◆ **PROMPT**:
No pictures, nothing altered: return the data below.

◆ **SOURCE DATA**:
◆ ◆ ◆ ◆

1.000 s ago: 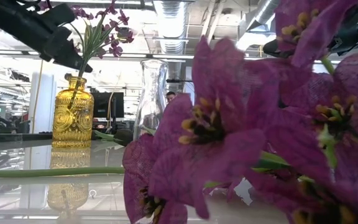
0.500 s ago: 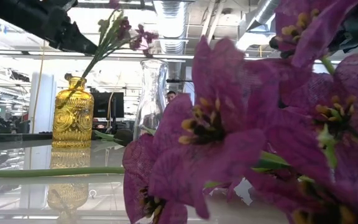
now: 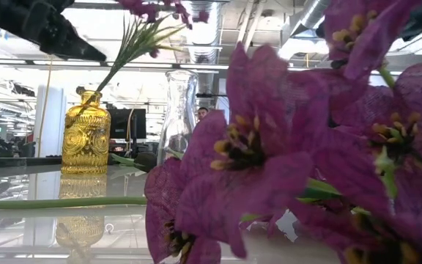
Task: Sort flowers into vase by color
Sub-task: Put the top purple flower into the yellow vase
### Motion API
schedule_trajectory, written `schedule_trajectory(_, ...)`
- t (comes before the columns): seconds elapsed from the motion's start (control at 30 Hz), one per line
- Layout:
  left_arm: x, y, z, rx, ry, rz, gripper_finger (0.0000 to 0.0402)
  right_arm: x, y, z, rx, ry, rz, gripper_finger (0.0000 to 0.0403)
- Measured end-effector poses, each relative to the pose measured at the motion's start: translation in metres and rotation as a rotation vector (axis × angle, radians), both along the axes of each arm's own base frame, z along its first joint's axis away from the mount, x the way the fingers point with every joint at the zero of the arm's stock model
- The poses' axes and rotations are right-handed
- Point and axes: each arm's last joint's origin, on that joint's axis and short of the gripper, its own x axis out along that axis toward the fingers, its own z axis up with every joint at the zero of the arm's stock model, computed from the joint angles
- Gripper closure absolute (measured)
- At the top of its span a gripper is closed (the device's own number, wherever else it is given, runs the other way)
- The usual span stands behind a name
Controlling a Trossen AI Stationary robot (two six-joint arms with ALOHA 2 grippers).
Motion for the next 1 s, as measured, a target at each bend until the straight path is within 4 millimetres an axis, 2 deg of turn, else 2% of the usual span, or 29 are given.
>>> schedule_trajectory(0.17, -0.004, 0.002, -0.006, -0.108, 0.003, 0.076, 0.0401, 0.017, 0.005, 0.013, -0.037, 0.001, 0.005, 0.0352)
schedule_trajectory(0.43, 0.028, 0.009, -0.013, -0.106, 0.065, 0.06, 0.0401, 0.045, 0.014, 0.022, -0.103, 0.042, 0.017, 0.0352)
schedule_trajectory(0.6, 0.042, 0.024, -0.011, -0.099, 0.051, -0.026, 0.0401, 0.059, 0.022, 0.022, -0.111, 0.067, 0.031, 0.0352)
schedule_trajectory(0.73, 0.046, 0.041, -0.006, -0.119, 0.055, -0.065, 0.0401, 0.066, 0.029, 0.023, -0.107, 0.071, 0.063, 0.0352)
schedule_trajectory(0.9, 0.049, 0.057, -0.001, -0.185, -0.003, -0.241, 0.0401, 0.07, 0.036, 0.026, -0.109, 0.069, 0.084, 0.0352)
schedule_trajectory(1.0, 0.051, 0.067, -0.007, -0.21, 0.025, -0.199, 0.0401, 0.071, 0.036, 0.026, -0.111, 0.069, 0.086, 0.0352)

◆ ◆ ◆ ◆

◆ **PROBLEM SOLUTION**:
1.000 s ago: 
0.500 s ago: 
now: 
Task: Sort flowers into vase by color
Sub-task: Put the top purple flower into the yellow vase
### Motion API
schedule_trajectory, written `schedule_trajectory(_, ...)`
- t (comes before the columns): seconds elapsed from the motion's start (control at 30 Hz), one per line
- Layout:
  left_arm: x, y, z, rx, ry, rz, gripper_finger (0.0000 to 0.0402)
  right_arm: x, y, z, rx, ry, rz, gripper_finger (0.0000 to 0.0403)
- Measured end-effector poses, each relative to the pose measured at the motion's start: translation in metres and rotation as a rotation vector (axis × angle, radians), both along the axes of each arm's own base frame, z along its first joint's axis away from the mount, x the way the fingers point with every joint at the zero of the arm's stock model
- The poses' axes and rotations are right-handed
- Point and axes: each arm's last joint's origin, on that joint's axis and short of the gripper, its own x axis out along that axis toward the fingers, its own z axis up with every joint at the zero of the arm's stock model, computed from the joint angles
- Gripper closure absolute (measured)
- At the top of its span a gripper is closed (the device's own number, wherever else it is given, runs the other way)
- The usual span stands behind a name
Controlling a Trossen AI Stationary robot (two six-joint arms with ALOHA 2 grippers).
Motion for the next 1 s, as measured, a target at each bend until the straight path is within 4 millimetres an axis, 2 deg of turn, else 2% of the usual span, or 29 are given.
>>> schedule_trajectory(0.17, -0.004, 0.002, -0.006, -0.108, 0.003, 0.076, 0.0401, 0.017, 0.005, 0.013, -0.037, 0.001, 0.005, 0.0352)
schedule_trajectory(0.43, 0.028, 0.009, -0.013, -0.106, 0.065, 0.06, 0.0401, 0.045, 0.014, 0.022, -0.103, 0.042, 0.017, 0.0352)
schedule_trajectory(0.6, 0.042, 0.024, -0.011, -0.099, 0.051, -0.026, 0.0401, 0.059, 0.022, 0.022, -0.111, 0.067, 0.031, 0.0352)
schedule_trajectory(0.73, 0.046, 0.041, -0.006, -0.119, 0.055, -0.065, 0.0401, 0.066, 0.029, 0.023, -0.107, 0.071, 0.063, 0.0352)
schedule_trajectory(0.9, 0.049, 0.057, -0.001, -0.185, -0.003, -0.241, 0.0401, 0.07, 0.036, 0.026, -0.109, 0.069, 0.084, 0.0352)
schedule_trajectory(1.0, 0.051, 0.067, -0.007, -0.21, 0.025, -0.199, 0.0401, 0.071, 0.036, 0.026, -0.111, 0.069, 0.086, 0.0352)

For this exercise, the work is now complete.